(Available data)
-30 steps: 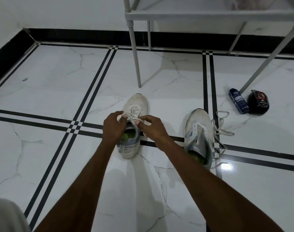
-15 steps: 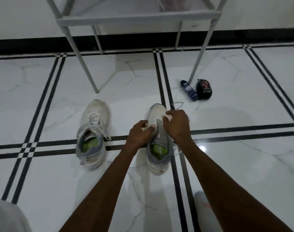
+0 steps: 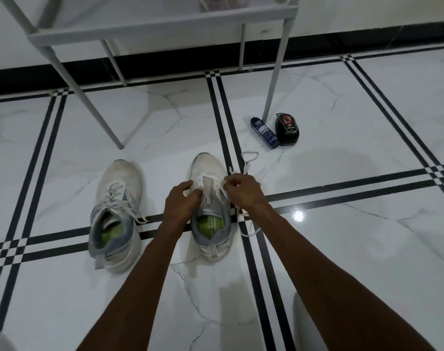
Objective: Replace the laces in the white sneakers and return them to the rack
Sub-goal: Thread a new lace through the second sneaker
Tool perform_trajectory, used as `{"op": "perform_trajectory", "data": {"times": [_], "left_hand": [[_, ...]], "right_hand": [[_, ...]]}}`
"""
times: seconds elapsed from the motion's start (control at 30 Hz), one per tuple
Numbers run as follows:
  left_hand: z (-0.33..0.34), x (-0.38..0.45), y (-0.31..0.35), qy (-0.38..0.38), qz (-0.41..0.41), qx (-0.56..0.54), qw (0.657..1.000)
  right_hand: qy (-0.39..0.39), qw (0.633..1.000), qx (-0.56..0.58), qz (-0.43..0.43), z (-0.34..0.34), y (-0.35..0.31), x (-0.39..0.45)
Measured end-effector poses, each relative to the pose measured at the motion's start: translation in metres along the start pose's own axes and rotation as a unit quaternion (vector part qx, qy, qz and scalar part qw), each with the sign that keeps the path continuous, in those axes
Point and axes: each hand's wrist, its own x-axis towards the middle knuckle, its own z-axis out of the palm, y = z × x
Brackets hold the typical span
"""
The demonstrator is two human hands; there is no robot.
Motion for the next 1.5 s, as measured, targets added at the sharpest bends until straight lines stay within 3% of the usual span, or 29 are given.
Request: {"op": "perform_trajectory", "data": {"times": [0.1, 0.23, 0.47, 0.53, 0.6, 0.67, 0.73, 0.9, 1.0, 1.07, 1.17, 1.23, 1.5], "left_hand": [[0.001, -0.002, 0.007, 0.065, 0.055, 0.06, 0.995], [0.007, -0.002, 0.02, 0.127, 0.178, 0.093, 0.971], [0.029, 0.006, 0.049, 0.042, 0.246, 0.128, 0.96], [0.032, 0.014, 0.057, -0.015, 0.274, 0.156, 0.949], [0.037, 0.018, 0.071, -0.095, 0.272, 0.175, 0.942], [0.04, 0.019, 0.087, -0.144, 0.244, 0.181, 0.942], [0.037, 0.018, 0.097, -0.173, 0.214, 0.137, 0.952], [0.003, 0.015, 0.101, -0.212, 0.149, 0.021, 0.966], [-0.021, 0.015, 0.107, -0.204, 0.137, -0.03, 0.969], [-0.029, 0.014, 0.112, -0.198, 0.154, -0.011, 0.968], [-0.021, 0.005, 0.123, -0.196, 0.207, 0.061, 0.956], [-0.011, 0.0, 0.128, -0.183, 0.228, 0.088, 0.952], [-0.035, 0.012, 0.101, -0.122, 0.239, 0.131, 0.954]], "right_hand": [[0.095, 0.994, -0.048, -0.025, -0.021, 0.011, 0.015], [0.067, 0.989, -0.123, -0.052, -0.03, 0.029, 0.033], [0.082, 0.977, -0.138, -0.138, -0.024, 0.031, 0.041], [0.033, 0.978, -0.121, -0.167, -0.036, 0.018, 0.042], [-0.03, 0.974, -0.121, -0.187, -0.052, 0.0, 0.045], [-0.035, 0.971, -0.111, -0.207, -0.07, -0.017, 0.047], [-0.011, 0.974, -0.086, -0.21, -0.088, -0.028, 0.046], [0.082, 0.989, 0.026, -0.119, -0.118, -0.015, 0.041], [0.133, 0.986, -0.089, -0.052, -0.124, 0.006, 0.05], [0.054, 0.975, -0.207, -0.057, -0.122, 0.006, 0.046], [-0.084, 0.97, -0.128, -0.187, -0.105, -0.024, 0.029], [-0.126, 0.955, -0.098, -0.252, -0.088, -0.047, 0.019], [0.005, 0.979, -0.135, -0.152, -0.097, -0.029, 0.035]]}}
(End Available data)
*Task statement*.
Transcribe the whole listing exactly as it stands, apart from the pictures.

*Your solution*.
-30 steps: 
-15 steps: 
+0 steps: 
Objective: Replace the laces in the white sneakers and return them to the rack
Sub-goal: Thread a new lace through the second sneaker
Tool perform_trajectory, used as `{"op": "perform_trajectory", "data": {"times": [_], "left_hand": [[_, ...]], "right_hand": [[_, ...]]}}`
"""
times: seconds elapsed from the motion's start (control at 30 Hz), one per tuple
Numbers run as follows:
  left_hand: z (-0.33..0.34), x (-0.38..0.45), y (-0.31..0.35), qy (-0.38..0.38), qz (-0.41..0.41), qx (-0.56..0.54), qw (0.657..1.000)
  right_hand: qy (-0.39..0.39), qw (0.633..1.000), qx (-0.56..0.58), qz (-0.43..0.43), z (-0.34..0.34), y (-0.35..0.31), x (-0.39..0.45)
Measured end-effector poses, each relative to the pose measured at the motion's start: translation in metres along the start pose's own axes and rotation as a unit quaternion (vector part qx, qy, qz and scalar part qw), each with the sign that keeps the path continuous, in those axes
Point and axes: each hand's wrist, its own x-axis towards the middle knuckle, its own z-axis out of the palm, y = z × x
Brackets hold the typical span
"""
The demonstrator is two human hands; there is no robot.
Motion for the next 1.5 s, as measured, targets added at the sharpest bends until straight lines stay within 3% of the usual span, or 29 are given.
Request: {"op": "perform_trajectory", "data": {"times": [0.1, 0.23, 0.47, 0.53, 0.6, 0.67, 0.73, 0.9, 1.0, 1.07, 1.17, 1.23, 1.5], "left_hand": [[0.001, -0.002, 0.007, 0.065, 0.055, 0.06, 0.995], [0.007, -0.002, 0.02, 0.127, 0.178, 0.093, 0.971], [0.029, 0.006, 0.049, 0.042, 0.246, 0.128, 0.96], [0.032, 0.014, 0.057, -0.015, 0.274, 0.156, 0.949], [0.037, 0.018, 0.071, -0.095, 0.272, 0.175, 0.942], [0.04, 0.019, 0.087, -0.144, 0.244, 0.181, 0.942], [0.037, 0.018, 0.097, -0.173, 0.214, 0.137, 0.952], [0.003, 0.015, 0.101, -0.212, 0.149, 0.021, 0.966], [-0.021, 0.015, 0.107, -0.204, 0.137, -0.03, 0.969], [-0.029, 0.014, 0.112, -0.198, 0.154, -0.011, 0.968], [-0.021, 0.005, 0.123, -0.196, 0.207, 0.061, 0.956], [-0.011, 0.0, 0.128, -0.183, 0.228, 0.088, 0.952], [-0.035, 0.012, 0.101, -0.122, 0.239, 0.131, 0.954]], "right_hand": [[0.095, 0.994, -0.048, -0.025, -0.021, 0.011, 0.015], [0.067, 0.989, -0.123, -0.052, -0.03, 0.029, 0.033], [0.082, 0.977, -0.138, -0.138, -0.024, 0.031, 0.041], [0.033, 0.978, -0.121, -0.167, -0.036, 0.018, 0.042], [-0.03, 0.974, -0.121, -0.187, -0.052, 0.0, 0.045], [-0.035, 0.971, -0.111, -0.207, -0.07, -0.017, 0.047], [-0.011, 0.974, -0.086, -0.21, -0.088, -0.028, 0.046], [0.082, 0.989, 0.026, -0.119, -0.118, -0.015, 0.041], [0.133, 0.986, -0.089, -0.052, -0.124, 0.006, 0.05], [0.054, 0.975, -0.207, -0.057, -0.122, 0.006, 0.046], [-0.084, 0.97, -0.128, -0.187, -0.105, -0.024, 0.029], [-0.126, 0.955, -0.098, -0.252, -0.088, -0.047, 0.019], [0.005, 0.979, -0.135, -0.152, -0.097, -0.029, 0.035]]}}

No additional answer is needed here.